Règle n°1 : Préparez-vous en tenant compte des attentes du public

Beaucoup de jeunes chercheurs se contentent de travailler le contenu, en bossant leur texte pour qu’il soit digne d’un article scientifique, le plus sérieux et complet possible car ils craignent d’être critiqués ; le jour J ils lisent ce texte devant tout le monde en espérant qu’il n’y aura pas de questions « méchantes » et voilà ! Or, le terme « communication » indique en lui-même qu’il s’agit d’un exercice où vous devez établir une relation avec un public. C’est pour lui que vous êtes là. Être convaincant à l’oral, c’est différent d’être convaincant à l’écrit.

Soyez synthétique.

Sachez que la capacité d’écoute du public est limitée (on dit habituellement qu’elle chute après 12 minutes sur le même sujet).

Dans un colloque par exemple, sélectionnez un aspect de votre recherche particulièrement prometteur ou en phase avec le thème du colloque et tenez-vous en à cet aspect. Vous pouvez mentionner ouvertement : « aujourd’hui je me concentrerai sur l’aspect x  de ma recherche. »

Faites des fiches

C’est le conseil le plus fondamental ! Écouter quelqu’un lire un texte mot à mot est un puissant somnifère, donc ne vous accrochez pas à votre texte comme à une bouée.

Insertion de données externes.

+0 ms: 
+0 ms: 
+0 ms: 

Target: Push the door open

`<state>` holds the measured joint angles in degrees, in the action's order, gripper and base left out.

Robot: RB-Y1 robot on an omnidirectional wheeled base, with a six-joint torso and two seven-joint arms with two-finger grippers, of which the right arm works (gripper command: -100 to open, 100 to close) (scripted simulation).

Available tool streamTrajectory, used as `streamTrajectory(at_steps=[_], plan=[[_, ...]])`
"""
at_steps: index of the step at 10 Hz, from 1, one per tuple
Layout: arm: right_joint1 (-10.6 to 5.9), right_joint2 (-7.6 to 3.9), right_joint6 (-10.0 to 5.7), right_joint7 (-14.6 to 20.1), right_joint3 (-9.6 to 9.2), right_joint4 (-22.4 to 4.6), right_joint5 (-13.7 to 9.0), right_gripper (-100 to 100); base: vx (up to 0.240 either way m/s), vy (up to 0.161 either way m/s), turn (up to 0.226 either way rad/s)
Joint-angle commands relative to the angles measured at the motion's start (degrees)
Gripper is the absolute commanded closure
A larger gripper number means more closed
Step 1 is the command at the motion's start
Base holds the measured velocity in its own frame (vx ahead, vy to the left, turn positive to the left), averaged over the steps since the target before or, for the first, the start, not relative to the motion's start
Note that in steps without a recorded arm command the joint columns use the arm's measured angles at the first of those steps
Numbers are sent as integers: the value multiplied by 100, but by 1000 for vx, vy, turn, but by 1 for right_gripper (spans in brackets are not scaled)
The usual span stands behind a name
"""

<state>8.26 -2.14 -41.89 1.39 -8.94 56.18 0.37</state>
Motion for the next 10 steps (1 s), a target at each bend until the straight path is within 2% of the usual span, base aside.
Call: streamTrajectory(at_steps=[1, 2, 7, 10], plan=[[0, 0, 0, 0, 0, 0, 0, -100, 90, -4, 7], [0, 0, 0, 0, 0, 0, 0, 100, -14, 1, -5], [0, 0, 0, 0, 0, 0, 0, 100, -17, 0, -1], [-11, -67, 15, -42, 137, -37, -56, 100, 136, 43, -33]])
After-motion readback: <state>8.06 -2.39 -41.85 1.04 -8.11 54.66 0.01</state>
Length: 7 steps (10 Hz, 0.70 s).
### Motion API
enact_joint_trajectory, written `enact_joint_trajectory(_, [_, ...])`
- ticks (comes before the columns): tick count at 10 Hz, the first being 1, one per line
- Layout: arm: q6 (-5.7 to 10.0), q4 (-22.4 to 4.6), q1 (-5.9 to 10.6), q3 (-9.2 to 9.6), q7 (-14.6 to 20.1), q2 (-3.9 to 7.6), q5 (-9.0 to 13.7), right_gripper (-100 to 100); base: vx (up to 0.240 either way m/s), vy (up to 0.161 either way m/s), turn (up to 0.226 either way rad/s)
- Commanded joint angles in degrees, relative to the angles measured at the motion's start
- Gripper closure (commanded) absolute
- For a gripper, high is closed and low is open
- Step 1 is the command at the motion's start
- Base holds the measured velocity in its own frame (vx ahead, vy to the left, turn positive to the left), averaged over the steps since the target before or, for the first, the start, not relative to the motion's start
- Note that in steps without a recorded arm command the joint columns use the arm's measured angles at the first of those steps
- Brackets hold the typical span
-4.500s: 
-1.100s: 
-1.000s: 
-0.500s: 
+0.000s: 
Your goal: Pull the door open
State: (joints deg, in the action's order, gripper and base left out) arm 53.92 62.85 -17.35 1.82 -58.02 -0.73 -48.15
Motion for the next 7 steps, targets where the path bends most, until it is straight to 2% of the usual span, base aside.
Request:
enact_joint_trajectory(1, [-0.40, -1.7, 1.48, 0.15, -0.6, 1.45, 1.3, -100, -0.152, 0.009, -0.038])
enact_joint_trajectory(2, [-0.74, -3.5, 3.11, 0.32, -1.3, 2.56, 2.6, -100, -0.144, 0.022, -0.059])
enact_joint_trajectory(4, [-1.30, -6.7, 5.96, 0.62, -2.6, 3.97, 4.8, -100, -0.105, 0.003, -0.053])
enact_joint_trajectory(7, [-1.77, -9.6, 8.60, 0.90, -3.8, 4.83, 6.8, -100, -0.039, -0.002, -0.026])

Mais vous ne pouvez pas non plus improviser, c’est vrai. Choisissez une voie médiane et faites des fiches cartonnées qui reprennent les éléments clefs à ne pas oublier. Exemple : vous voulez dire que vous travaillez sur l’absentéisme des élèves des écoles primaires, et que votre travail de terrain est basé sur des entretiens ? Écrivez : « ma recherche > absentéisme scolaire > école primaire > méthode : entretiens » sur la fiche. Ça suffira, vous n’oublierez rien. Et ça vous forcera à parler spontanément. Attention ! Le Power point, si vous en avez un, ne doit pas servir de fiche. Il contient seulement des illustrations ou mots-clefs.

Répétez chez vous à voix haute

Avec vos fiches, au moins deux fois. Vous connaîtrez mieux votre intervention, vous serez moins stressé, et vous saurez combien de temps elle prend réellement. Sachez qu’il vaut mieux qu’elle soit un peu trop courte que trop longue.

Anticipez les questions

Vous avez peur des questions du public ? C’est un motif fréquent de stress. Le pire serait d’essayer de « ne pas y penser ». Au contraire, faites deux colonnes : dans la première mettez les questions que vous voudriez bien qu’on vous pose. Dans la deuxième, celles que vous ne voudriez surtout pas qu’on vous pose ! Et bien sûr, travaillez bien ces dernières, à tête reposée : qu’y répondriez-vous ? Sachez que, surtout pour une recherche en cours, vous pouvez aussi répondre « je ne sais pas » (sans avoir l’air contrit), quand vous ne savez pas. Votre honnêteté sera appréciée.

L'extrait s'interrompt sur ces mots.